La escritura nos hace también pasajeros del arca cargada de animales que huele a pelambre, a orines y boñiga. Es con espanto que nos asomamos a la soledad infinita de esas aguas grises que se confunden con el infinito cielo gris alumbrado a trechos por el deslumbre de fósforo vivo de los relámpagos, mientras aún no cesa de llover, en medio del desamparo que es la mortaja del mundo. Estamos entre los que se han salvado, pero somos capaces de imaginar a los muertos innumerables debajo de las aguas, los cuerpos flotando ya corruptos a la deriva.

Y si buscamos más portentos, hay en el Antiguo Testamento un carro de fuego con caballos de fuego que arrebata a Elías y lo alza hasta el cielo en un torbellino, para no volver a vérsele nunca. Josué, capitán de los israelitas, para terminar a gusto con sus enemigos amorreos, alza los ojos y ordena: «Sol, quédate quieto en Gabaón; y luna, detente en el valle de Ayalón», prodigio que se cumple de modo que el día continúa sin dar paso a la noche.

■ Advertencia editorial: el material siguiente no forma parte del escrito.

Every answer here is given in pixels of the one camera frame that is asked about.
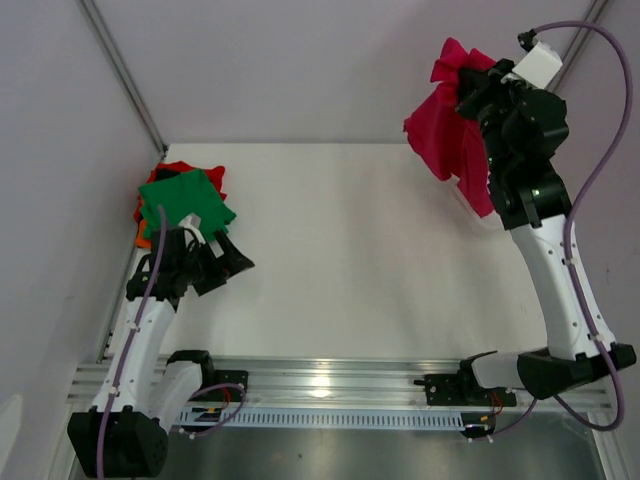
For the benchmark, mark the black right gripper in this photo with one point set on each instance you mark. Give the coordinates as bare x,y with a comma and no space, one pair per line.
480,95

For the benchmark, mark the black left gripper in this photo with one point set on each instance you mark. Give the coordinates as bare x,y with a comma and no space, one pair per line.
226,265

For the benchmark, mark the crimson t shirt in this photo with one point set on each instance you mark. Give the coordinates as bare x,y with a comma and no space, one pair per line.
450,145

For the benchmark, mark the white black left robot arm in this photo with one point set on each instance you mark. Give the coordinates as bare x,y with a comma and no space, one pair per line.
125,431

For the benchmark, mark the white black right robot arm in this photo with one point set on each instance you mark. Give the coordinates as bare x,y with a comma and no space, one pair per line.
521,127

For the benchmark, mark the green folded t shirt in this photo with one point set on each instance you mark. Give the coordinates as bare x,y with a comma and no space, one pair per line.
185,194

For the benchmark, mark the red folded t shirt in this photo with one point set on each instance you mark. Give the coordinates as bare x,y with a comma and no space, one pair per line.
164,171

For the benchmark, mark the white plastic basket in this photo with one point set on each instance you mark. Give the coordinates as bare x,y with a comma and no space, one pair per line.
482,225

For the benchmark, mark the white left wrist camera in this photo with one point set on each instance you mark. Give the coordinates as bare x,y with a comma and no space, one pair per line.
191,222

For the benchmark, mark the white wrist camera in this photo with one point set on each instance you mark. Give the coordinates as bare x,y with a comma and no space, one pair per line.
191,222
539,66

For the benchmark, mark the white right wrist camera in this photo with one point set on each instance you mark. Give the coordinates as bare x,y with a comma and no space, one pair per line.
539,66

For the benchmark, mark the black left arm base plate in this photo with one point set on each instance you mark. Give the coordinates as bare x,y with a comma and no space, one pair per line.
225,393

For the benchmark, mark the right aluminium corner post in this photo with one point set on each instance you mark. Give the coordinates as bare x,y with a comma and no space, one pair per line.
579,42

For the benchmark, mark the aluminium corner post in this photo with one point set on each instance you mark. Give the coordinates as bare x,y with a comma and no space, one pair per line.
579,42
116,61

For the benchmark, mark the white slotted cable duct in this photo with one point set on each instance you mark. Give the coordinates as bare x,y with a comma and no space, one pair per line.
412,419

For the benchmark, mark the left aluminium corner post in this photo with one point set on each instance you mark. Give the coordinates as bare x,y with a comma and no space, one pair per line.
116,61

Pero no bastarían los prodigios. El Antiguo Testamento es un hervidero de pasiones, luchas de poder, disputas de propiedad, celos, envidias, avaricia, traiciones, venganzas, y es lo que lo vuelve un espejo de la vida. Y como en toda historia bien contada, no cesan las contradicciones, como las que surgen a cada paso entre Moisés y los indómitos israelitas a quienes trata de guiar a la tierra prometida.

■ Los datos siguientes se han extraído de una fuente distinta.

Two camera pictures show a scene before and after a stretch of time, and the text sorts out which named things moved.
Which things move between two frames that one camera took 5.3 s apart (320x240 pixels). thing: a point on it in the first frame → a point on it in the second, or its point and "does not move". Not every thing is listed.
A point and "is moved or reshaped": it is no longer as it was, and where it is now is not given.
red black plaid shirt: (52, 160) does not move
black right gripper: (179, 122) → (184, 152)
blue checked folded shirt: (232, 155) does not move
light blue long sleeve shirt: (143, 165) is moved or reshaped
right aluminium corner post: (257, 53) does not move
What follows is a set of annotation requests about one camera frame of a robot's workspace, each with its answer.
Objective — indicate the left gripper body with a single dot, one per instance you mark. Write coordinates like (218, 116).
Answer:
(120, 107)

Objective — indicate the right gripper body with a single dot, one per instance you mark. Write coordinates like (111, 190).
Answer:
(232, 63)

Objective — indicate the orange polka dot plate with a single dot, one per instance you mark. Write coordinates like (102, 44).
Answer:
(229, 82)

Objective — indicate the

Se quejan, murmuran contra él, intrigan, se rebelan, desobedecen, y el colmo es que cuando baja del monte Sinaí trayendo las tablas de la ley, encuentra lo que Yahvé ya le ha advertido porque todo lo sabe: han vuelto a la idolatría y danzan como en carnaval alrededor de un becerro de oro, imagen nada menos que del dios de sus peores enemigos, los cananeos, fabricado con las ajorcas de las mujeres, que han sido fundidas por las propias manos de Aarón, su lugarteniente, quien, ante el reclamo airado de Moisés, responde: «tú conoces al pueblo, que es propenso al mal».

Es por eso que este libro ancestral puede leerse como una novela que a la vez de contar hechos admirables, desnuda la condición humana.